▶ WORK TASK:
From the records below, copy out exactly the lines from the one containing "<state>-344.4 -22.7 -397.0" to the one containing "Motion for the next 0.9", both included. Add nothing else.

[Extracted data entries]
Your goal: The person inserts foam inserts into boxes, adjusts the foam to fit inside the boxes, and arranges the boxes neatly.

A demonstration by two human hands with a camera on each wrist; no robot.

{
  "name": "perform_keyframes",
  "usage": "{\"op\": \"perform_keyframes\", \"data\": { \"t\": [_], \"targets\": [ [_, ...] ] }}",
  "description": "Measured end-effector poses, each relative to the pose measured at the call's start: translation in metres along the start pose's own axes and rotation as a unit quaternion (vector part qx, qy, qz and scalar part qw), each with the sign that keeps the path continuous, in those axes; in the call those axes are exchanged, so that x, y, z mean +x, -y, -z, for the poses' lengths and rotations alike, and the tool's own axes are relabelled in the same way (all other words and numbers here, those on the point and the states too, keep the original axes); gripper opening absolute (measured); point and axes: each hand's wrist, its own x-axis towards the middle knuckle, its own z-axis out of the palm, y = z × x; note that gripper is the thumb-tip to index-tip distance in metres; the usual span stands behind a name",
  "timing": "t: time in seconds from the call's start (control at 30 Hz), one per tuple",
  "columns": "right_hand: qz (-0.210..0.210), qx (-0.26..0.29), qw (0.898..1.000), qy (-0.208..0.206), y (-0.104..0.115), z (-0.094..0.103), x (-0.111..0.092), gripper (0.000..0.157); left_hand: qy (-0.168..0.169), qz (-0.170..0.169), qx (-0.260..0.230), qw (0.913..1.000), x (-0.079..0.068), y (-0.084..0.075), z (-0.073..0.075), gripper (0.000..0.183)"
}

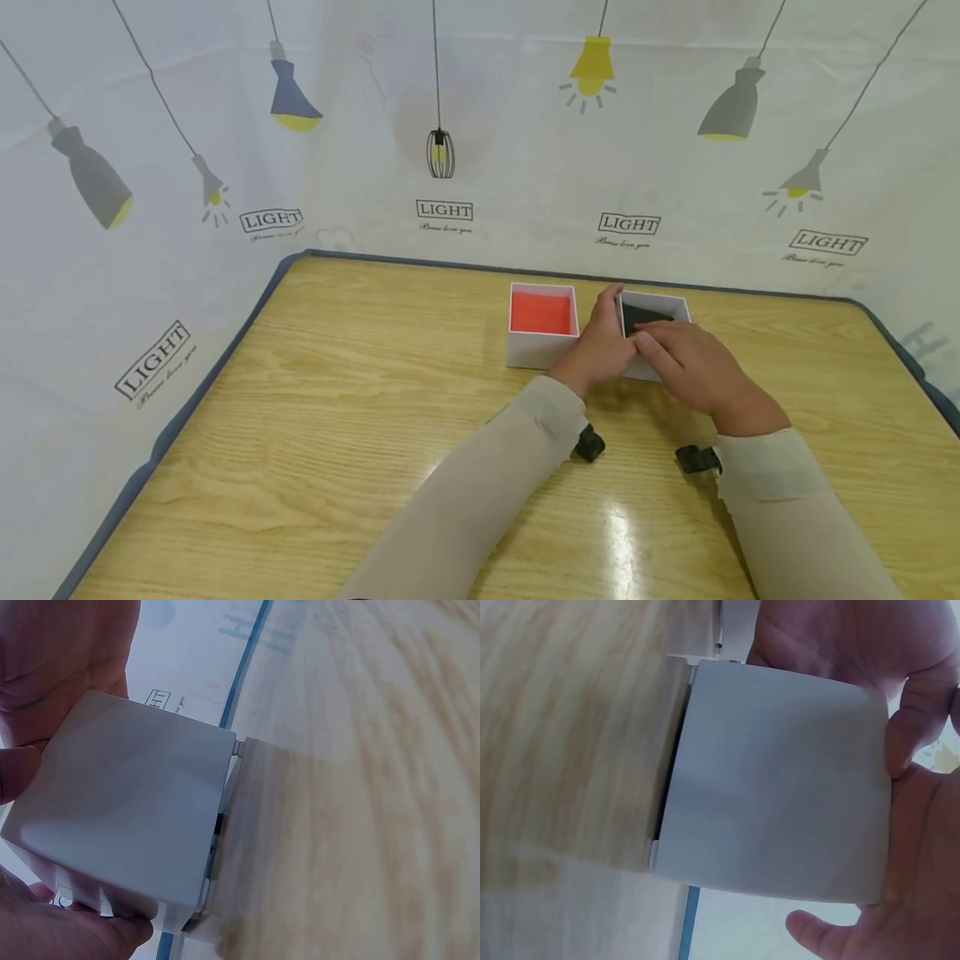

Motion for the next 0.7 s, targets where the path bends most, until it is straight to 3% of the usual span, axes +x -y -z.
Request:
{"op": "perform_keyframes", "data": {
  "t": [0.37, 0.57, 0.7],
  "targets": [
    [0.031, -0.009, 0.999, -0.041, -0.001, -0.005, 0.001, 0.04, 0.011, 0.002, 0.005, 0.9999, 0.0, 0.0, 0.003, 0.089],
    [0.041, 0.07, 0.995, -0.054, -0.001, -0.003, -0.004, 0.045, 0.026, -0.035, 0.034, 0.9985, -0.009, -0.004, 0.003, 0.1],
    [0.04, 0.106, 0.99, -0.084, 0.0, 0.004, -0.013, 0.05, 0.048, -0.054, 0.04, 0.9966, -0.028, -0.014, 0.008, 0.101]
  ]
}}
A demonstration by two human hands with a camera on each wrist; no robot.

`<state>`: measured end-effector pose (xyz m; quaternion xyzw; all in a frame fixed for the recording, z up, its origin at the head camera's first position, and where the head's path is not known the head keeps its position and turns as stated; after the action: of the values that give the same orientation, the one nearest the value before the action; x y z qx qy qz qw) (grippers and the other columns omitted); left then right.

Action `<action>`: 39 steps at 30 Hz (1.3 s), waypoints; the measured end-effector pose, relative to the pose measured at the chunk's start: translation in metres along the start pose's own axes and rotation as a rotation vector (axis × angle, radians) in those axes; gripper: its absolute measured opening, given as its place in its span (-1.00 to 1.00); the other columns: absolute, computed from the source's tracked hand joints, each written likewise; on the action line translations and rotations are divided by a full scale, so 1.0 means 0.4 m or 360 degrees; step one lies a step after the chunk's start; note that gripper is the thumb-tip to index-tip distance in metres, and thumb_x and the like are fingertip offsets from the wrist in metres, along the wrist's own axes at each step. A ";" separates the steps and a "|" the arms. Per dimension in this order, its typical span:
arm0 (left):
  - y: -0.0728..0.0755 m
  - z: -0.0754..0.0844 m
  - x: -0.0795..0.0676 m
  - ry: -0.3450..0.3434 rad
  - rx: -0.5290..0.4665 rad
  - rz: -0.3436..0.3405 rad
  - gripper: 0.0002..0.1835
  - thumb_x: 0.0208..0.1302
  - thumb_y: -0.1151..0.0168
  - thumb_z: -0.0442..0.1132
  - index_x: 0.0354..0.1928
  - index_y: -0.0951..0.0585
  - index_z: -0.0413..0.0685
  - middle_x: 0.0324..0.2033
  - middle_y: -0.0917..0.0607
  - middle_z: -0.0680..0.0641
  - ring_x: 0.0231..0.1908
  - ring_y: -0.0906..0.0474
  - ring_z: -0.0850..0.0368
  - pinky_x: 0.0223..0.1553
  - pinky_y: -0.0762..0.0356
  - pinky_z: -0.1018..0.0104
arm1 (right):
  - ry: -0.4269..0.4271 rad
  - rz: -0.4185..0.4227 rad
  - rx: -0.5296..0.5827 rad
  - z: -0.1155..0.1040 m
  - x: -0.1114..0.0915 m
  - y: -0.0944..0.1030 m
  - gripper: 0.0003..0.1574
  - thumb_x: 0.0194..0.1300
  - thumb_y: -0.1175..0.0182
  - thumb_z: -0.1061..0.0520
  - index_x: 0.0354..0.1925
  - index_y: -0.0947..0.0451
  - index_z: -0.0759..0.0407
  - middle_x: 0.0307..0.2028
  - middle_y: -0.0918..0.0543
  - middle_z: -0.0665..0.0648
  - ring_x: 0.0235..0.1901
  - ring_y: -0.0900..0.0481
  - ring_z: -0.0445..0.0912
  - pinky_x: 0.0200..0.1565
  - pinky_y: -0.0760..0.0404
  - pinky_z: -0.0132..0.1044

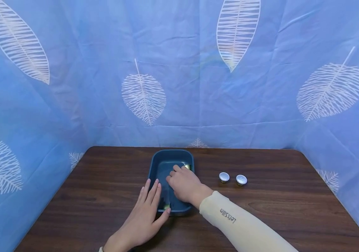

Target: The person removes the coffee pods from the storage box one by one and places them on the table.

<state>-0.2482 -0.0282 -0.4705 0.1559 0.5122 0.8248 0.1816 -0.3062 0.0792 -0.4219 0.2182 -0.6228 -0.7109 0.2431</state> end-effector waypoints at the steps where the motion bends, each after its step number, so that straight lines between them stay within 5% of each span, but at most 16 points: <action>1: 0.000 0.000 0.000 0.0001 -0.0001 0.0000 -0.07 0.64 0.08 0.32 0.72 -0.08 -0.18 0.75 0.03 -0.17 0.75 0.30 -0.24 0.69 0.10 -0.31 | 0.0010 0.0008 -0.0035 -0.003 0.001 0.000 -0.47 0.40 -0.49 -0.03 0.25 -0.73 0.11 0.14 -0.82 0.10 0.07 -0.60 0.00 0.26 -0.70 -0.06; 9: 0.003 0.001 -0.003 0.0019 -0.0008 -0.0020 -0.07 0.63 0.07 0.33 0.73 -0.08 -0.16 0.76 0.03 -0.16 0.75 0.30 -0.24 0.69 0.10 -0.32 | 0.0019 0.0012 -0.0035 -0.013 0.001 -0.007 -0.61 0.44 -0.45 0.03 0.18 -0.78 0.08 0.02 -0.85 0.08 -0.12 -0.61 -0.07 0.09 -0.73 -0.20; 19: 0.001 -0.001 -0.005 0.0014 -0.0010 -0.0007 -0.07 0.64 0.09 0.33 0.74 -0.03 -0.13 0.76 0.09 -0.13 0.76 0.36 -0.20 0.70 0.12 -0.30 | 0.0033 -0.0009 -0.0043 -0.015 0.004 -0.026 -0.68 0.42 -0.47 0.00 0.09 -0.83 0.00 0.04 -0.84 0.07 -0.09 -0.64 -0.06 0.11 -0.74 -0.17; 27: 0.001 -0.005 -0.003 0.0027 -0.0016 -0.0029 -0.07 0.63 0.08 0.33 0.74 -0.02 -0.11 0.76 0.10 -0.12 0.76 0.38 -0.17 0.71 0.14 -0.28 | 0.0002 0.0034 0.0124 -0.004 -0.003 -0.020 -0.85 0.40 -0.47 0.12 -0.07 -0.86 0.04 -0.22 -0.85 0.04 -0.16 -0.82 -0.10 0.08 -0.82 -0.10; 39: 0.003 -0.001 -0.004 0.0012 -0.0019 -0.0026 -0.07 0.63 0.06 0.32 0.72 -0.06 -0.18 0.75 0.04 -0.18 0.75 0.32 -0.22 0.70 0.10 -0.30 | -0.0052 -0.0095 0.0364 0.009 -0.011 -0.027 -0.87 0.42 -0.44 0.20 -0.09 -0.85 0.10 -0.26 -0.83 0.04 -0.20 -0.80 -0.16 0.03 -0.83 -0.15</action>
<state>-0.2469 -0.0296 -0.4698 0.1474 0.5092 0.8270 0.1873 -0.3056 0.0858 -0.4321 0.2512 -0.6970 -0.6456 0.1852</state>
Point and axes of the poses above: each hand's wrist, its own x-axis towards the middle knuckle, its own y-axis out of the back of the hand, z = x × y, the point moved 8 cm from there along x, towards the middle knuckle
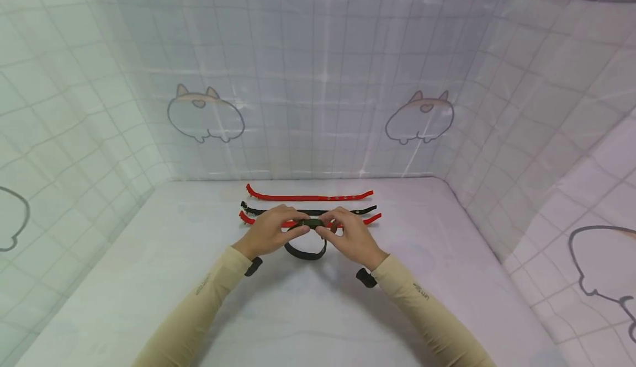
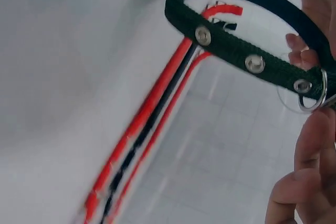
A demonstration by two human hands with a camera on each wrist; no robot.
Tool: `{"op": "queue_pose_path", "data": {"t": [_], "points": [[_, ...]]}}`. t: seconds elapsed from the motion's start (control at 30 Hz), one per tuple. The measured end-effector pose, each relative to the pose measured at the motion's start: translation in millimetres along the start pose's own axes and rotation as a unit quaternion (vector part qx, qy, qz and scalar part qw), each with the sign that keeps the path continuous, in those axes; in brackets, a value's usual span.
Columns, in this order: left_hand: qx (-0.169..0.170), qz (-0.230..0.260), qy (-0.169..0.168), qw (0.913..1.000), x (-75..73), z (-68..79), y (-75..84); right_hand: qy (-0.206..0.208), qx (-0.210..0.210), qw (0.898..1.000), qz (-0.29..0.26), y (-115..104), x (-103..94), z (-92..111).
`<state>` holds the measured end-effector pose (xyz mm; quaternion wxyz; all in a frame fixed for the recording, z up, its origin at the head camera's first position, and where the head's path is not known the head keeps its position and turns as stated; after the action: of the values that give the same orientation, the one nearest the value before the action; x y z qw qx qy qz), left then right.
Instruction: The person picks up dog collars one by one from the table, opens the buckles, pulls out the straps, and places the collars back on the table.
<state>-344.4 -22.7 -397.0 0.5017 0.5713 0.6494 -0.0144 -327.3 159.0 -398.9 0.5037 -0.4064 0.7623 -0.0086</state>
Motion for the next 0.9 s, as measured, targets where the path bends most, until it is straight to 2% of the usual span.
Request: {"op": "queue_pose_path", "data": {"t": [0.2,0.27,0.47,0.9], "points": [[0.034,-0.028,-0.016,0.9989,1.1,-4.3,12.8,-0.025,-0.025,0.997,0.063,-8,-5.8,-5],[0.037,-0.034,-0.017,0.9986,0.8,-5.4,14.6,-0.027,-0.025,0.997,0.068,-9,-8.0,-6],[0.016,-0.024,-0.010,0.9995,-2.5,-6.8,10.7,-0.014,0.003,1.000,0.027,-4,-10.2,-5],[0.012,0.001,0.006,0.9999,-9.5,-7.7,8.1,0.020,0.005,1.000,-0.005,-2,-12.7,-8]]}}
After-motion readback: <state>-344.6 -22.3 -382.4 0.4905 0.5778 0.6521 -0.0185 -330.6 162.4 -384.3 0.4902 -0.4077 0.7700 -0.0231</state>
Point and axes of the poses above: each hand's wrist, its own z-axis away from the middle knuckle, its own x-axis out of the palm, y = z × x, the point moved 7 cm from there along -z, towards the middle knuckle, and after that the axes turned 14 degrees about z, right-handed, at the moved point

▶ YOUR RESPONSE:
<state>-344.4 -22.7 -397.0 0.5017 0.5713 0.6494 -0.0144 -327.3 159.0 -398.9 0.5037 -0.4064 0.7623 -0.0086</state>
Motion for the next 0.9 s, as measured, targets where the path bends most, until it is straight to 2% of the usual span.

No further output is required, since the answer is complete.